Светлый фон

– По округе болот много, может, сами как-нибудь сгинут.

– Да простит меня Бог, но хорошо, кабы сгинули! Хотя им проще в шахтерский городок податься. Там после эпидемии заброшенных домов много, и соваться никто не станет – оно, хоть болезнь и миновала, люди до сих пор боятся. Немудрено, конечно, у них весной несколько десятков человек умерло – цифра по нынешним меркам жуткая. В газетах, правда, меньше писали, но газеты… ой, что они про завод наш нагородить успели! Нет им никакой веры теперь.

– А про Иру известно что-нибудь? – спросил Лука, оторвавшись от оконца и пытливо уставившись на собеседника.

– Ночью прооперировали, все вроде хорошо с ней.

Лука с облегчением выдохнул, а Радлов между тем продолжал:

– Лишь бы залатали на совесть. Иной раз так вылечат, что и жизни не рад потом.

– Тут уж врачам виднее, как лечить.

– Да виднее, конечно, но ведь по-разному случается. Вон в рабочем поселке мужичонка один есть, ему лет двадцать назад руку в плече вырвало, поставили какой-то штырь, но так хорошо поставили, что он этой рукой и вертеть может, как угодно, и тяжести подымать. По молодости я тоже знал человека с похожей травмой – так у него плечо не двигалось. И вроде вылечили и там, и там, а итог разный. А у Ирки ведь желудок, дело серьезное! Так дай Бог, чтоб она после операции-то смогла есть, двигаться, дышать полноценно.
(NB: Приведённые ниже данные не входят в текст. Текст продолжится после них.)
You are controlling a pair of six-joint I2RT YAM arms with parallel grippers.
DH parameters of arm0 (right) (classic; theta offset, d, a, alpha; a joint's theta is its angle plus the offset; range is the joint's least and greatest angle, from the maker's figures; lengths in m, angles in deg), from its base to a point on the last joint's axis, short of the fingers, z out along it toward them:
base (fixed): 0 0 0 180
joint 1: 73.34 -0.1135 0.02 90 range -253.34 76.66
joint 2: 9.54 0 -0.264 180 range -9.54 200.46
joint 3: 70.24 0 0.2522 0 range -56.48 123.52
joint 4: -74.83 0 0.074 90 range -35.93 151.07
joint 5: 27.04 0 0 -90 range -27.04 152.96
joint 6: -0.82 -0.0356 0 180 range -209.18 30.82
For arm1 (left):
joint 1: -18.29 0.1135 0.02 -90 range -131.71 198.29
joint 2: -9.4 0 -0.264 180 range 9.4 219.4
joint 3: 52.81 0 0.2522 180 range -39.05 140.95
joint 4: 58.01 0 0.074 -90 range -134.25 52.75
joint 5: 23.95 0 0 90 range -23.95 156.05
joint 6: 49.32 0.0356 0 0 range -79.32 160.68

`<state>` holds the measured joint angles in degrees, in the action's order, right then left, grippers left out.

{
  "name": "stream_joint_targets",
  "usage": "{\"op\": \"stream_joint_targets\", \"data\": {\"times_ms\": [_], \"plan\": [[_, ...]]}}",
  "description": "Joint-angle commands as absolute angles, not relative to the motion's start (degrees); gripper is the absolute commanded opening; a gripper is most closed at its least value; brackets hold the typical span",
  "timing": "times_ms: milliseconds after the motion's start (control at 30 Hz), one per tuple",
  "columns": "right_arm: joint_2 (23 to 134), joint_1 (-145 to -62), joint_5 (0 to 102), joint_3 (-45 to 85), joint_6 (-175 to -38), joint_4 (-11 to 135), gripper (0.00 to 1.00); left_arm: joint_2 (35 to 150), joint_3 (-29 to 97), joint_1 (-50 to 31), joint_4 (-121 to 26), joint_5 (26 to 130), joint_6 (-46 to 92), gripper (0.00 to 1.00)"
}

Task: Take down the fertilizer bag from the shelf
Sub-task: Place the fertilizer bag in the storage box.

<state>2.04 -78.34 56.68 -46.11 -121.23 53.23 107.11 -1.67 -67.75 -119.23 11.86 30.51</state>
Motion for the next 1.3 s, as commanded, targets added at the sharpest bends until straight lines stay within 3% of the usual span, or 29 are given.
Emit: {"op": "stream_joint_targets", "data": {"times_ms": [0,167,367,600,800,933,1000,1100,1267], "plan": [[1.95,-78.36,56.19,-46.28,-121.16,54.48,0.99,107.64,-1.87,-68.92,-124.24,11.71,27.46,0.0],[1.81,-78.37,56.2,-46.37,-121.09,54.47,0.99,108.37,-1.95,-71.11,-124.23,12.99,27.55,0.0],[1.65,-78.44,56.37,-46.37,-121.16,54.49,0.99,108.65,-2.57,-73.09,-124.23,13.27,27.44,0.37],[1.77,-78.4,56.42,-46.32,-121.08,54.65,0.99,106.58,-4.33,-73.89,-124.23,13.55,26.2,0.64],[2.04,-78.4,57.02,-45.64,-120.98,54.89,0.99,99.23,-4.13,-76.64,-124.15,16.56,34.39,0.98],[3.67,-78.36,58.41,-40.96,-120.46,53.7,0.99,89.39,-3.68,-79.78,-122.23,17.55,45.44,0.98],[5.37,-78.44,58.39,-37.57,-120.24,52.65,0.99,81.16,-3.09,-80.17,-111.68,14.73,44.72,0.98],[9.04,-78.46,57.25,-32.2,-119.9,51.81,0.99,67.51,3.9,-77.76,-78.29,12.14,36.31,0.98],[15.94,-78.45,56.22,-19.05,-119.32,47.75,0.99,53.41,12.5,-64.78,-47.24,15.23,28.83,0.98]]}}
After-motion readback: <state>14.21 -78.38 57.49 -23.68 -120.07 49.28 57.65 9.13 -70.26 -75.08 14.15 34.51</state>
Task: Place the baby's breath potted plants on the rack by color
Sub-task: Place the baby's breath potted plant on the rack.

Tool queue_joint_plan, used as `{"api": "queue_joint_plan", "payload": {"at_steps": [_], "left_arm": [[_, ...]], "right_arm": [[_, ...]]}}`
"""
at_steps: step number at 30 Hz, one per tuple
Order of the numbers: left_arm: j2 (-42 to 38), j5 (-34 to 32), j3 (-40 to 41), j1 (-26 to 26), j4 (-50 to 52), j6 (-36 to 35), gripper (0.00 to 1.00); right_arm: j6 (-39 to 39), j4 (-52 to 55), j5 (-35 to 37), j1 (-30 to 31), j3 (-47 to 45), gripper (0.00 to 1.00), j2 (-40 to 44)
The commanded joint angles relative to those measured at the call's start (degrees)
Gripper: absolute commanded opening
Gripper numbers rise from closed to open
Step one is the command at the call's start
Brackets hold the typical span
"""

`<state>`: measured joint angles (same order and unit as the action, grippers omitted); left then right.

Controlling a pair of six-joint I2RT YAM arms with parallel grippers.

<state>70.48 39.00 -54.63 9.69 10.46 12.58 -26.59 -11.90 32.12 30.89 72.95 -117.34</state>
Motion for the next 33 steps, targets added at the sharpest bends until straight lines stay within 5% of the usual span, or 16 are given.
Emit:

Она ж деревенская баба, ей эти увещевания, знаешь, тяжестей не подымать, много не ходить и прочее – ей не подойдет, от тоски скиснет.

– Так не на всю жизнь! Полгода побережется да заживет, как раньше, – обнадежил Лука.

Радлов огляделся в поисках стула, приметил у дальней стены какой-то ящик, окутанный тенью, и несколько толстых досок. Стул стоял как раз рядом с этой грудой. Петр пересек комнату и сел – ножки под ним скрипнули, чуть треснули, но не поломались.

– У матери ее был, буквально полчаса назад, – произнес он и тяжело выдохнул. – Мать-то даже теперь ничего знать не желает. Заладила, не моя, мол, дочь, не моя. Не помню, чтоб она раньше такой стервой была. Вроде наоборот, все ее жалели в поселке, с мужем не повезло, и сын бедовый, в отца пошел, и троих девок на ноги поднять надо…

– Оттого и стерва, – коротко пояснил обувщик. – Зачерствела под старость лет.

– Экий ты, Лука, понимающий! Все равно нельзя, нельзя так со своими детьми!

– Никто и не говорит, что можно. Я лишь к тому, что все закономерно.

Радлов часто-часто закивал, потом обхватил шею руками, будто голову не мог держать, и выдавил с горечью:

– Эх, жаль, Ирка к тебе не пошла…

– Я ее ждал. Не пойму, чего она так, – Лука в недоумении пожал плечами и притих, не зная, что еще можно сказать.